When this question was originally posted, MySQL had no support for JSON data types and the support in PostgreSQL was in its infancy. Since 5.7, MySQL now supports a JSON data type (in a binary storage format), and PostgreSQL JSONB has matured significantly. Both products provide performant JSON types that can store arbitrary documents, including support for indexing specific keys of the JSON object.
However, I still stand by my original statement that your default preference, when using a relational database, should still be column-per-value. Relational databases are still built on the assumption of that the data within them will be fairly well normalized. The query planner has better optimization information when looking at columns than when looking at keys in a JSON document. Foreign keys can be created between columns (but not between keys in JSON documents). Importantly: if the majority of your schema is volatile enough to justify using JSON, you might want to at least consider if a relational database is the right choice.

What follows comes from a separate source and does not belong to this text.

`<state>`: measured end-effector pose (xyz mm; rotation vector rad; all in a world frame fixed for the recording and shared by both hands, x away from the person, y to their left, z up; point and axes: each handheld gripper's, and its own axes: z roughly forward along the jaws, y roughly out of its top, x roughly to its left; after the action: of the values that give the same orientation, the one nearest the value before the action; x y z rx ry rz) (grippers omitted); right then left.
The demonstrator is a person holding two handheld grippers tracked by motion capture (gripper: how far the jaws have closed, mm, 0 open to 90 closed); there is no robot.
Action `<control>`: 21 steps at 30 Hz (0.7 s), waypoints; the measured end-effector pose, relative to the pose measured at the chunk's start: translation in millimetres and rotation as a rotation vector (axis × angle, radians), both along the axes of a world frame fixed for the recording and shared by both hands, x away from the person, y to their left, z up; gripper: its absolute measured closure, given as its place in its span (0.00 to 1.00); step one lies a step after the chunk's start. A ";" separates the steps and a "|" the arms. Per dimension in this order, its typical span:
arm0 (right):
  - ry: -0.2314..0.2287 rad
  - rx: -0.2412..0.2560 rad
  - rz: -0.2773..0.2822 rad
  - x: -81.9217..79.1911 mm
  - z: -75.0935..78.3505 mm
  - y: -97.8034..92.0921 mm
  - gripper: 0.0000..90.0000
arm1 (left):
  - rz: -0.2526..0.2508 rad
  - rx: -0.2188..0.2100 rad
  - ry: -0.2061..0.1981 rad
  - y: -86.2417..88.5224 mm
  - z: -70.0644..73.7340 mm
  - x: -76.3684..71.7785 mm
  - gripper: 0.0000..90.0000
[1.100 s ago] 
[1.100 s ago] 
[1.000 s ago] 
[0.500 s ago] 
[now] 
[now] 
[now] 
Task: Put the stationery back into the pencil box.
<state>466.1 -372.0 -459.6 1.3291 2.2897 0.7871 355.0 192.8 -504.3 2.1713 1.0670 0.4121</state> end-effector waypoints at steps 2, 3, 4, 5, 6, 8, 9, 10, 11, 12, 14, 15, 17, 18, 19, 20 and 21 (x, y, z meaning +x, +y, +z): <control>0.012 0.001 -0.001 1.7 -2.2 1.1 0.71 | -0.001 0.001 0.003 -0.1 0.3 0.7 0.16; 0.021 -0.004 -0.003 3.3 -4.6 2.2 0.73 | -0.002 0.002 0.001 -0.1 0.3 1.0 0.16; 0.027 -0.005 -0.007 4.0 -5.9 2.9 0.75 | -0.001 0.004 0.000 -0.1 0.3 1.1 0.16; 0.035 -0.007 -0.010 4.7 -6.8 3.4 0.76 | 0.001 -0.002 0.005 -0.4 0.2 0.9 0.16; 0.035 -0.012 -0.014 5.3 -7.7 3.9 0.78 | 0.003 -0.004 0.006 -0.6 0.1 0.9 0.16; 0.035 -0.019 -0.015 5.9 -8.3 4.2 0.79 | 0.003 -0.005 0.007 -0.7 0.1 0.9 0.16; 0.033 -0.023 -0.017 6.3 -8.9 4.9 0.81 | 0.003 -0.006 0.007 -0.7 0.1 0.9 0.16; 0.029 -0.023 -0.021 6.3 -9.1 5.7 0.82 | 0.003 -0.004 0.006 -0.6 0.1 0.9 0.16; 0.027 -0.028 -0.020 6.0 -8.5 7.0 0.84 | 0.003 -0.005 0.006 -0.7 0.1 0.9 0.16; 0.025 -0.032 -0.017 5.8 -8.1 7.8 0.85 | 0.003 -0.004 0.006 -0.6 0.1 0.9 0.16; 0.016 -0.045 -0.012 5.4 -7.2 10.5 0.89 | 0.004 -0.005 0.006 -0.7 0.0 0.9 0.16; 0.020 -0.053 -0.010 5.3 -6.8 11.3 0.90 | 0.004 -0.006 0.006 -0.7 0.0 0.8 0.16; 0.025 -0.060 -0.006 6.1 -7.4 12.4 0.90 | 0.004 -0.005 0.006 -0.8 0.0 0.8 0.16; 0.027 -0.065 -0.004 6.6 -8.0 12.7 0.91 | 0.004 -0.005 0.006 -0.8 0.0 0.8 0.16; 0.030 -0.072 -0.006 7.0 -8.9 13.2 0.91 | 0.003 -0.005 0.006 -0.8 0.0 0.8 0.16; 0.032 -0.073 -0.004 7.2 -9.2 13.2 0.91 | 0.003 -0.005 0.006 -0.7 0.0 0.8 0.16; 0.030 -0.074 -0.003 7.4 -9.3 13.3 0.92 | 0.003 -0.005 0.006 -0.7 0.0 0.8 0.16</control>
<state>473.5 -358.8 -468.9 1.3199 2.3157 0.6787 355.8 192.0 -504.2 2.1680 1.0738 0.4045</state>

That said, few applications are perfectly relational or document-oriented. Most applications have some mix of both. Here are some examples where I personally have found JSON useful in a relational database:
When storing email addresses and phone numbers for a contact, where storing them as values in a JSON array is much easier to manage than multiple separate tables
Saving arbitrary key/value user preferences (where the value can be boolean, textual, or numeric, and you don't want to have separate columns for different data types)
Storing configuration data that has no defined schema (if you're building Zapier, or IFTTT and need to store configuration data for each integration)
I'm sure there are others as well, but these are just a few quick examples.
Original Answer
If you really want to be able to add as many fields as you want with no limitation (other than an arbitrary document size limit), consider a NoSQL solution such as MongoDB.
For relational databases: use one column per value. Putting a JSON blob in a column makes it virtually impossible to query (and painfully slow when you actually find a query that works).
Relational databases take advantage of data types when indexing, and are intended to be implemented with a normalized structure.
As a side note: this isn't to say you should never store JSON in a relational database. If you're adding true metadata, or if your JSON is describing information that does not need to be queried and is only used for display, it may be overkill to create a separate column for all of the data points.
Like most things "it depends". It's not right or wrong/good or bad in and of itself to store data in columns or JSON. It depends on what you need to do with it later. What is your predicted way of accessing this data? Will you need to cross reference other data?
Other people have answered pretty well what the technical trade-off are.
Not many people have discussed that your app and features evolve over time and how this data storage decision impacts your team.
Because one of the temptations of using JSON is to avoid migrating schema and so if the team is not disciplined, it's very easy to stick yet another key/value pair into a JSON field. There's no migration for it, no one remembers what it's for. There is no validation on it.
My team used JSON along side traditional columns in postgres and at first it was the best thing since sliced bread. JSON was attractive and powerful, until one day we realized that flexibility came at a cost and it's suddenly a real pain point. Sometimes that point creeps up really quickly and then it becomes hard to change because we've built so many other things on top of this design decision.
Overtime, adding new features, having the data in JSON led to more complicated looking queries than what might have been added if we stuck to traditional columns. So then we started fishing certain key values back out into columns so that we could make joins and make comparisons between values. Bad idea. Now we had duplication. A new developer would come on board and be confused? Which is the value I should be saving back into? The JSON one or the column?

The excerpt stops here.